Si riuscirà mai ad arrivare nel calcio a giocatori adatti a un determinato schema che magari può funzionare per venti minuti? Detta così, sembra un’assurdità, una barzelletta. Ma le partite durano ormai cento minuti. E l’idea che una squadra giochi cento minuti più o meno allo stesso modo, al massimo con una variazione, sembra obsoleta. Eppure è raro, per non dire inedito, assistere ad esempio a una tripla sostituzione al 60esimo con un cambio totale di gioco. Per poi, magari dopo un quarto d’ora tornare allo schema precedente. In qualsiasi sport è la normalità. Nel calcio no. Chissà che la risposta non sia nella spiegazione di allenatori super esperti che dicono spesso: al calciatore devi dare poche indicazioni, altrimenti rischi di confonderlo. Non sembra possibile nel calcio quel che vediamo regolarmente nel basket, con il coach che disegna schemi sulla lavagnetta.
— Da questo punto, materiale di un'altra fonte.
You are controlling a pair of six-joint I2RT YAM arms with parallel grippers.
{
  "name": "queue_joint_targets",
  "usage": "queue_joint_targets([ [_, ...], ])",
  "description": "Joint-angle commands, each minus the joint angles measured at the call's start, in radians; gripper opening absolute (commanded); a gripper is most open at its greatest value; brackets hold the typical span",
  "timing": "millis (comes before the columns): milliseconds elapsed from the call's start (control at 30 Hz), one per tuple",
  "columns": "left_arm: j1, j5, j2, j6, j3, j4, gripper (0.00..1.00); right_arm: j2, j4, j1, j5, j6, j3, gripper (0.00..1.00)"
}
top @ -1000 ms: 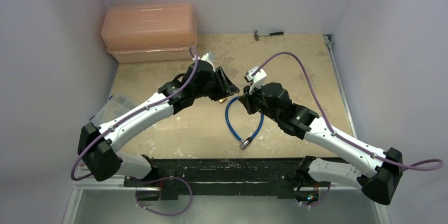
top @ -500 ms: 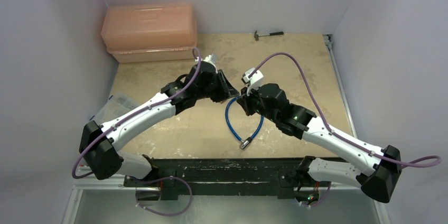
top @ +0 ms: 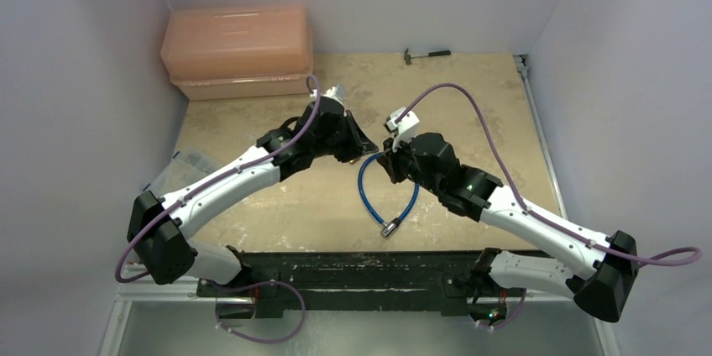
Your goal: Unlock with the key
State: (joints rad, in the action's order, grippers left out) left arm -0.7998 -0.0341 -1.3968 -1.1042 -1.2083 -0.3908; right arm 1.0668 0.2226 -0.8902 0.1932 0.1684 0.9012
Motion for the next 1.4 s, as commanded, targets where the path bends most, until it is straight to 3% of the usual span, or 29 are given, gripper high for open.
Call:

La sensazione è che al momento non ci sia un reale approfondimento delle potenzialità delle cinque sostituzioni. O meglio, non abbiamo ancora assistito a una dimostrazione di questo approfondimento. Abbiamo visto club fare calciomercato in base ad algoritmi, ma mai un allenatore tecnico mostrare venti minuti di calcio inedito da parte della sua squadra.

Come dicevamo, anche il lessico è importante. Chi parte dalla panchina è sempre figlio di un pallone minore, anche se poi dovesse segnare. E quando fa gol, reclama di cominciare dal primo minuto la prossima partita. Altrimenti è costretto a convivere con l’etichetta – ingloriosa – dell’uomo che dà il meglio di sé a partita già cominciata. Dries Mertens ha impiegato anni per strapparsela di dosso. Sono rari i calciatori che sono riusciti a invertire questo trend. Ricordiamo Massaro nel Milan, ad esempio. Per non citare Totti che entrava e segnava (Spalletti lo ricorderà fin troppo bene).

Sarà così finché un giorno non avverrà qualcosa di sbalorditivo. Di paragonabile all’ingresso dei tre fratelloni in “Colpo secco” film sull’hockey con Paul Newman. E allora nasceranno i “toreri”, calciatori che entrano per finire l’avversario stordito. Oppure saranno chiamati “velocisti, finisseur” in gergo ciclistico. E verranno fuori preparatori atletici che curano sezioni speciali dedicate a chi deve dare il meglio per non più di trenta minuti. Tutto sta a cominciare. A trovare qualcuno che rompa il muro della tradizione.